▸ Work required: Restate the listing below word for word, pictures excluded.

▸ Provided data:
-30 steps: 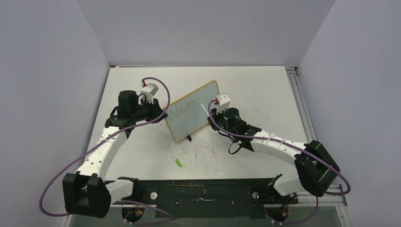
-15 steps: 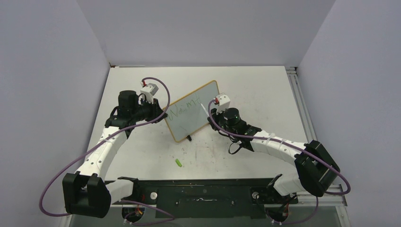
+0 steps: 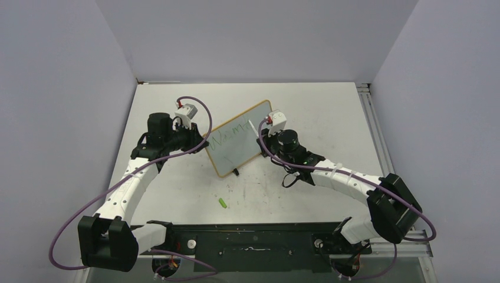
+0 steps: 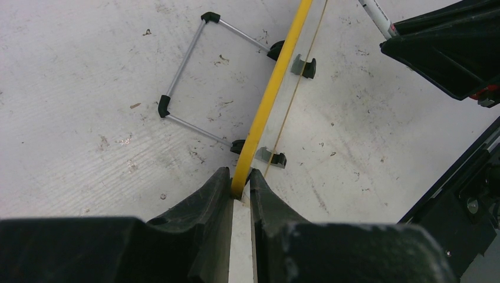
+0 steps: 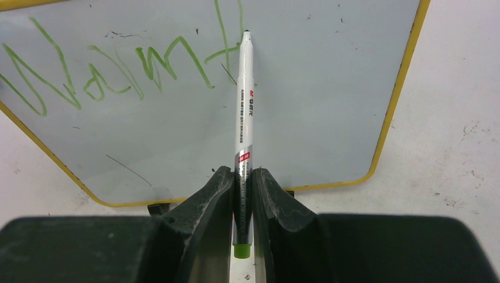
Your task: Write a sentence on the whiteboard
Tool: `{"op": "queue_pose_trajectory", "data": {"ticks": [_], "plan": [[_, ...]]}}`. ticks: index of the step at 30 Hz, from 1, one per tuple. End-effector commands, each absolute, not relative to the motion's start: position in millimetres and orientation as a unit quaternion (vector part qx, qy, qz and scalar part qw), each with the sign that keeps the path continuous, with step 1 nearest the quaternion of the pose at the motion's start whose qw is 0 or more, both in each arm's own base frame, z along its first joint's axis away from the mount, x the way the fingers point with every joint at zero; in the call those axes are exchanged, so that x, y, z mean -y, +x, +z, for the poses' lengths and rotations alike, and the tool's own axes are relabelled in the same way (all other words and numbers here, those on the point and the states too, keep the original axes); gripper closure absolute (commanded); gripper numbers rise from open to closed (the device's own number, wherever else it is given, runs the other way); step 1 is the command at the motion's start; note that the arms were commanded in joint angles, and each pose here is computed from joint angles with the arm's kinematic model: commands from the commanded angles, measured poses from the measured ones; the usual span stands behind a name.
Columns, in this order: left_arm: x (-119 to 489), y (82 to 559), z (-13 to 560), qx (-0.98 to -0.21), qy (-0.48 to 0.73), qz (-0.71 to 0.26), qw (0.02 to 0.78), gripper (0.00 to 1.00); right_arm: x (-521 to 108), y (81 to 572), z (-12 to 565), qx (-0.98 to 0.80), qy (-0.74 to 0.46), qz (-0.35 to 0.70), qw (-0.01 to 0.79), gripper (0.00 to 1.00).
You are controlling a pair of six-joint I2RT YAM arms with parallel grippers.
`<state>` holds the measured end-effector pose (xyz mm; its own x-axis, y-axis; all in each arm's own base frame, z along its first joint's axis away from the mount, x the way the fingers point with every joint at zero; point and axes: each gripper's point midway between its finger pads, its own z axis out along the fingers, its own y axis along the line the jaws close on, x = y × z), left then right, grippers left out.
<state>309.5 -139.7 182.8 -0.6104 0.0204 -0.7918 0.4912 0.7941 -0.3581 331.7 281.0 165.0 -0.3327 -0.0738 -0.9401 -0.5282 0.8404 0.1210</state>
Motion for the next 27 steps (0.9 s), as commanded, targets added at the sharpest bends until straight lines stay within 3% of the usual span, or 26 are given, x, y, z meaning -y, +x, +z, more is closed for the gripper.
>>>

▸ Reply:
-30 steps: 
-15 steps: 
+0 steps: 
+0 steps: 
+0 steps: 
Your task: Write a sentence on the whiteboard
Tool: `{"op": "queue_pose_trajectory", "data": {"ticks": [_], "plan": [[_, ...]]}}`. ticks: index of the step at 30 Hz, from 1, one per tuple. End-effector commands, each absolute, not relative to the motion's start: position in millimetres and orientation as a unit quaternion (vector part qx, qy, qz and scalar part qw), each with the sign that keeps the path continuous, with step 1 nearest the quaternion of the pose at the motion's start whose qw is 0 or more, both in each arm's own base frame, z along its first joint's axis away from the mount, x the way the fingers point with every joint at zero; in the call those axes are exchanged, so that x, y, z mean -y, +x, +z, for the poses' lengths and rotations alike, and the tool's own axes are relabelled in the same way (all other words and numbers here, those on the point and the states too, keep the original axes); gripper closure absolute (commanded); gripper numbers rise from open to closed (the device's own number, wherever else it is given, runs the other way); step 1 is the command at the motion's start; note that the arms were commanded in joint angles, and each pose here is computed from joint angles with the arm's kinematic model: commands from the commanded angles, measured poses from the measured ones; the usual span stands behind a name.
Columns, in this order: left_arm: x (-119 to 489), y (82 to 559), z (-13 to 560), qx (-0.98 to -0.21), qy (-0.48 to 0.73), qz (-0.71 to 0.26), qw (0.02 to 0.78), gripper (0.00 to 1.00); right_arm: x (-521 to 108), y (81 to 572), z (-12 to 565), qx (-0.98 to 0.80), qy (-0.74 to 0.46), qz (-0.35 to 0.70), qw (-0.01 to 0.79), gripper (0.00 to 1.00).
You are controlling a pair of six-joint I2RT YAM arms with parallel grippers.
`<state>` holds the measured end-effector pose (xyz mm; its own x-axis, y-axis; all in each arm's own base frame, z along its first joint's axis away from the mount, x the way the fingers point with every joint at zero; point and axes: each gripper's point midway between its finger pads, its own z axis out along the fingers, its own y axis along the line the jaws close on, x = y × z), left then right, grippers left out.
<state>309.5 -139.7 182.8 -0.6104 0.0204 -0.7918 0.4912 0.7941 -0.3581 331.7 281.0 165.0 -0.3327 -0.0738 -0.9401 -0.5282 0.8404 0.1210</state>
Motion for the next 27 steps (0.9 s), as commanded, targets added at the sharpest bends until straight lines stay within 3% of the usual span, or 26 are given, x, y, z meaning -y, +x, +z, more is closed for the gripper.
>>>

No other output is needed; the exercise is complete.